PAULO SERGIO sees his long-term future at Hearts, but the Jambos boss will ask the club’s hierarchy for clarification on the direction they wish to take the club before he commits himself beyond the end of the current season.
The Portuguese coach was tasked with winning titles at Tynecastle when he arrived as the successor to Jim Jefferies in August last year, but now feels majority shareholder Vladimir Romanov and the club’s board must make clear his job remit since plans were put in place to scale back spending on playing staff.
Sergio said: “Right now, I don’t know what the project will be [for next season]. I am very happy working in this big club. We are living with a lot of problems this season but I am working in a very good club and am proud to be at Hearts.
“I’m a fighter, like I’ve said before, and life is not just good things. Sometimes you have to put your neck on the line and do a hard job. It’s an honest job. It’s good to win titles and play in the Champions League, but there are other types of jobs for a manager, like those that are honest, that are serious. If you feel right – the way I feel in this city, this country and at this club – why can I not stay here until next season. But, that depends what we’re going to talk about with the board and everyone.”
Asked when he would like to enter into discussions about the plans that the Hearts board has for the future, Sergio said: “As soon as possible. I don’t want to wait until the end of the season because we should start thinking about the future right now.
“Everybody wants big things for their careers – I’m no different. When I came here, I was thinking about [challenging for titles]. Everybody knows the situation has changed, but it’s an honest job. It’s young boys trying to build something. I’d like to do it, with a solid project and a solid idea, with clarified targets and objectives, not having the feeling that you are here to win games and take your money at the end of the month.
“I need to feel like I’m part of a big thing – it doesn’t matter what that is, whether it’s to win a title, win a cup, or to put some young guys out playing good football and proving we can do it without money. It’s a challenge. But, we need to sit down at the table and make these things very clear.”
Meanwhile, Sergio admitted that, given the choice, he would have held on to recently-departed striker John Sutton, who has joined Central Coast Mariners, the runaway leaders of Australia’s A-League.
“We don’t have another striker with his characteristics – a big guy to put up front at certain times in a game,” said Sergio. “But, it was the club’s decision and John’s decision to move, with the point of view that we save one of the big wages we have here. I have to understand that. The style and the way I want my teams to play, that doesn’t benefit John’s style – that’s true. But, there are moments in the game that we need a player with his characteristics and now we don’t have it.
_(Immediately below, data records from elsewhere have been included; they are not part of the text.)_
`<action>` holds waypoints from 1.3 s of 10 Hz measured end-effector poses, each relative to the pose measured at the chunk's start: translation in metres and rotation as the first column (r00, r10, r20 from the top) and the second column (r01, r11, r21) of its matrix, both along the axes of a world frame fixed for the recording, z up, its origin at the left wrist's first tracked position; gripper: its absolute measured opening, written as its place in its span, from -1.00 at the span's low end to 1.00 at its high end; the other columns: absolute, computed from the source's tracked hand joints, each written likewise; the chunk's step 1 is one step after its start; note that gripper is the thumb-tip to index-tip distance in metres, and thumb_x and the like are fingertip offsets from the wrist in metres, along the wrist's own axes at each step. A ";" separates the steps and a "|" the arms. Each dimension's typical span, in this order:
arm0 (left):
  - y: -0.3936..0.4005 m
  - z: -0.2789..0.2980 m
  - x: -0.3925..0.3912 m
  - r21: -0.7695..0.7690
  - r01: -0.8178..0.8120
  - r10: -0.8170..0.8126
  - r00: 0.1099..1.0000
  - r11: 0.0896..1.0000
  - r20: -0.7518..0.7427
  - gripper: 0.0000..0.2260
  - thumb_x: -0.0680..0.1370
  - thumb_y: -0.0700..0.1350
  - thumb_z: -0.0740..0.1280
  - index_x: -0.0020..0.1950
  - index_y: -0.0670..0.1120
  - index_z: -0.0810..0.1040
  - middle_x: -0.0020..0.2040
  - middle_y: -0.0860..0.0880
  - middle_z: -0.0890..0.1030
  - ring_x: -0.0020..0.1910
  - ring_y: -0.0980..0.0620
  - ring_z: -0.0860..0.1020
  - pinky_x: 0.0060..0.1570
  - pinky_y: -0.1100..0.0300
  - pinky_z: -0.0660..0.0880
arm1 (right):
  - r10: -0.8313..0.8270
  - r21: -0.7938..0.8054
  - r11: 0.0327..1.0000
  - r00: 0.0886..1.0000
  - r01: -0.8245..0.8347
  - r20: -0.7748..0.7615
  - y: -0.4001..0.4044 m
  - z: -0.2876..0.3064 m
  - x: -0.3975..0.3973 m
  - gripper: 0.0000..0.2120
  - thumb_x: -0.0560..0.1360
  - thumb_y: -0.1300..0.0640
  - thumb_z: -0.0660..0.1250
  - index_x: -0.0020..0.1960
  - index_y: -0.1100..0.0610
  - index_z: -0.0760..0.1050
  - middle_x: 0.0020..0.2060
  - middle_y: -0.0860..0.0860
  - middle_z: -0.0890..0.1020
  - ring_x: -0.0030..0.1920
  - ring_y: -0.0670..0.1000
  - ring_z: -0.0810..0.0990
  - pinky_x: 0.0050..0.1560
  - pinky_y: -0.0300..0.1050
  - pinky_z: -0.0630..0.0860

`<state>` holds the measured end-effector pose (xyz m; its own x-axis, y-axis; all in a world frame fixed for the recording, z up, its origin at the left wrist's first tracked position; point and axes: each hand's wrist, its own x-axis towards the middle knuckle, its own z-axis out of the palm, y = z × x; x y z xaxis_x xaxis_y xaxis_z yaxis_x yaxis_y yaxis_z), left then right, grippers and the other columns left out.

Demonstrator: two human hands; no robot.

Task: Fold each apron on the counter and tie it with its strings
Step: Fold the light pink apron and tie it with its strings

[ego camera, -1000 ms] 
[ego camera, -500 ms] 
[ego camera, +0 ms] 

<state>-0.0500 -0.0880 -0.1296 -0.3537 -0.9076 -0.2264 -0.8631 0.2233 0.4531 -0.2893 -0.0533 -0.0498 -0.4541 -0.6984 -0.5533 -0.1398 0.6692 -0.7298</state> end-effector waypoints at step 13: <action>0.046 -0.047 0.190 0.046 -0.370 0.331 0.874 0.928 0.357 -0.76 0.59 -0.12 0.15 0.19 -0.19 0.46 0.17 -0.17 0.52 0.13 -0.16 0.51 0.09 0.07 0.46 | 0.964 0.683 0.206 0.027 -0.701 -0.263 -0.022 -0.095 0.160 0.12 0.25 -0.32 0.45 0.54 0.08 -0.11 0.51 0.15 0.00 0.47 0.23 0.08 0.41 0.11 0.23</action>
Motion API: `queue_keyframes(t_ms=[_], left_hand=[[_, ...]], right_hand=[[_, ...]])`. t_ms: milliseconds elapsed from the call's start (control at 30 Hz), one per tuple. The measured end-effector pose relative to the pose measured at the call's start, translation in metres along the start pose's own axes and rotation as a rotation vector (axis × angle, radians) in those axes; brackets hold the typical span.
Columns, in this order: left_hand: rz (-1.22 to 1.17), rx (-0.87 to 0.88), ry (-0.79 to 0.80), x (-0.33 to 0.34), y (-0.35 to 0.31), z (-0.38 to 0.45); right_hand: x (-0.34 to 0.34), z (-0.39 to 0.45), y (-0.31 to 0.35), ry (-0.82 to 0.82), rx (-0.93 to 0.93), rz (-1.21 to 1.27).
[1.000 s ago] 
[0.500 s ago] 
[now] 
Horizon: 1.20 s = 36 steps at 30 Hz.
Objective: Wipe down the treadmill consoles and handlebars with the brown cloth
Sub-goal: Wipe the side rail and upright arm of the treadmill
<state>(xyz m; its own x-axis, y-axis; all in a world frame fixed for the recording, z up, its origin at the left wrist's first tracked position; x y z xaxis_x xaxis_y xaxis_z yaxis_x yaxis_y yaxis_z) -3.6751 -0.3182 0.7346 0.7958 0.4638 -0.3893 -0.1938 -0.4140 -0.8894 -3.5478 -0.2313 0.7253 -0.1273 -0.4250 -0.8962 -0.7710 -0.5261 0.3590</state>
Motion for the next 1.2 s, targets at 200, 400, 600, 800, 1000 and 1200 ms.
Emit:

With transfer restrictions not in effect in countries outside Europe, Sergio admitted it was “possible” that more players could leave. In the meantime, his focus is on progressing to the quarter final stage of the William Hill Scottish Cup by beating St Johnstone at Tynecastle tomorrow.
“It’s a tough game against a good team who are having a good season,” said Sergio. “We respect them a lot. We don’t forget that they have beaten us twice. We know we have to work a lot to win the game and go through in the cup.”
Goalkeeper Marian Kello is doubtful with a back problem, but Sergio was hopeful that the Slovakian would complete a training session earlier today.